• **WHAT IS NEEDED**
Show all lines from the data that include the word "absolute".

======== DATA IN THIS EXERCISE ========

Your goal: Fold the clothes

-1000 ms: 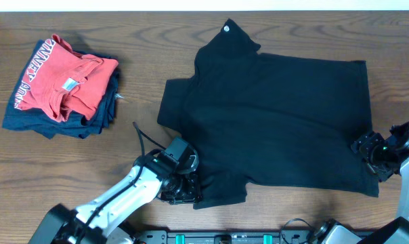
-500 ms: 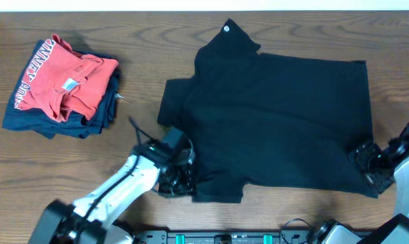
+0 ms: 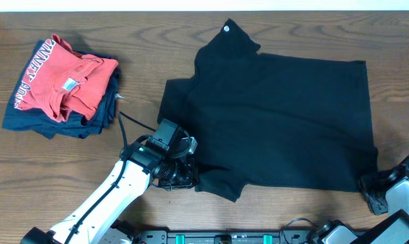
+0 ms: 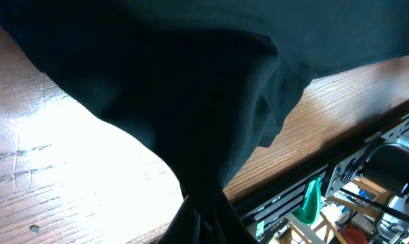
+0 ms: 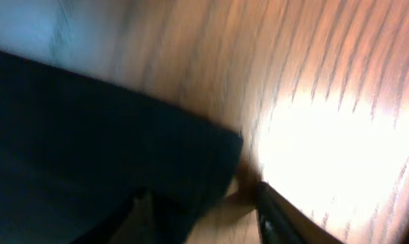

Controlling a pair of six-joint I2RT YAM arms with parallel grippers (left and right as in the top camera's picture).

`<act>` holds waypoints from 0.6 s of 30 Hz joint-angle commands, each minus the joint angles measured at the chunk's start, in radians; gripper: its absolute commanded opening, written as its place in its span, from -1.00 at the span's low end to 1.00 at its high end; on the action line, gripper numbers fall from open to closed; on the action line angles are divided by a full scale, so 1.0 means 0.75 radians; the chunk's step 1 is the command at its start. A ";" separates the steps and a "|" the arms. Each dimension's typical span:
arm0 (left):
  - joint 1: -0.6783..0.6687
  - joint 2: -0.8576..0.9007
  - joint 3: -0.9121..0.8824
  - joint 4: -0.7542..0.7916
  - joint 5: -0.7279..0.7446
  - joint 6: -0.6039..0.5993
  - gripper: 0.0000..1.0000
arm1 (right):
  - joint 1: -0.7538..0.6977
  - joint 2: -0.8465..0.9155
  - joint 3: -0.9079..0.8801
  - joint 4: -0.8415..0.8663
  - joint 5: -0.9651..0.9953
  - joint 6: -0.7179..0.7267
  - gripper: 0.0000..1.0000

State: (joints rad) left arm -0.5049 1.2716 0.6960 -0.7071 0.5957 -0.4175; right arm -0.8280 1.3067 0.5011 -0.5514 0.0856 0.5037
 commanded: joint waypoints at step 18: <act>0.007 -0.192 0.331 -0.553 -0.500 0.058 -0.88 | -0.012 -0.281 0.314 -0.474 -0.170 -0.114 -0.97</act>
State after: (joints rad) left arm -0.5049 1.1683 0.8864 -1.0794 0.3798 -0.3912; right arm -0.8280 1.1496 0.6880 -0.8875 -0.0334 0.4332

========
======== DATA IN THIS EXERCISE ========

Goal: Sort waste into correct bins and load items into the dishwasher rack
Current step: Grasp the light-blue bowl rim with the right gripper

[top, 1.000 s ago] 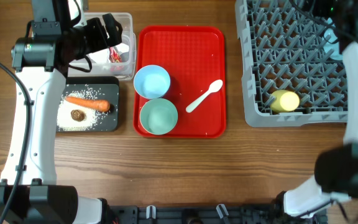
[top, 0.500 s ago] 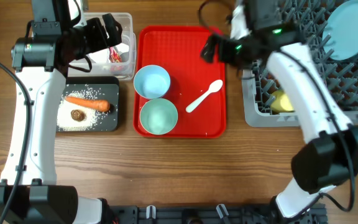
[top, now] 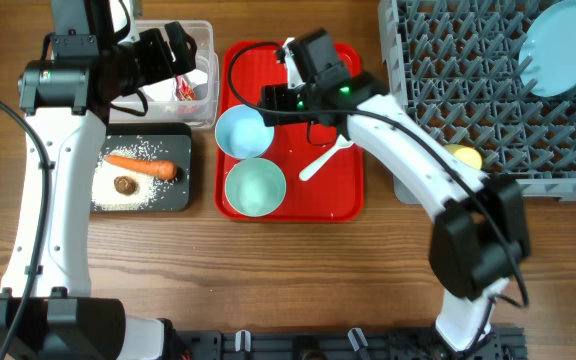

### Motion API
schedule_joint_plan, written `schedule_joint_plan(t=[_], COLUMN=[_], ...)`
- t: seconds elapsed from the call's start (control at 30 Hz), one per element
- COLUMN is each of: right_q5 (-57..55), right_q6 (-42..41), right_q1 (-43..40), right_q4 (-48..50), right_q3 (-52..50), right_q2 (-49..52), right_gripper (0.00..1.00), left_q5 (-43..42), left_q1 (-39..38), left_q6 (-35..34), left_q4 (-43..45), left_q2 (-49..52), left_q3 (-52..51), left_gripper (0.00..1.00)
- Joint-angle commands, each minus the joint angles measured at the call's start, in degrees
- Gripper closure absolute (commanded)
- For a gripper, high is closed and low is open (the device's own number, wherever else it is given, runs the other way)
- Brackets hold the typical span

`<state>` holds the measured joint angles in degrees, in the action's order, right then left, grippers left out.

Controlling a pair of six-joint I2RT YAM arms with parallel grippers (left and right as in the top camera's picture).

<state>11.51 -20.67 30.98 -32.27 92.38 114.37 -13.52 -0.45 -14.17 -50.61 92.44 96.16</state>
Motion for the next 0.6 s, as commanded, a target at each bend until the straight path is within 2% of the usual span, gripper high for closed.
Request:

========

• **RESPONSE AREA**
`<act>` holds waypoints from 0.6 s of 30 Hz joint-angle commands, each minus the joint angles measured at the chunk's start, in radians; gripper: its absolute commanded opening, written as its place in its span, from -1.00 at the span's low end to 1.00 at its high end; on the action line, gripper numbers fall from open to closed; on the action line angles are divided by a full scale, so 1.0 means 0.75 radians; the chunk's step 1 is the command at its start. A ";" separates the steps and a "|" the arms. Each dimension's typical span:
- Gripper closure absolute (commanded)

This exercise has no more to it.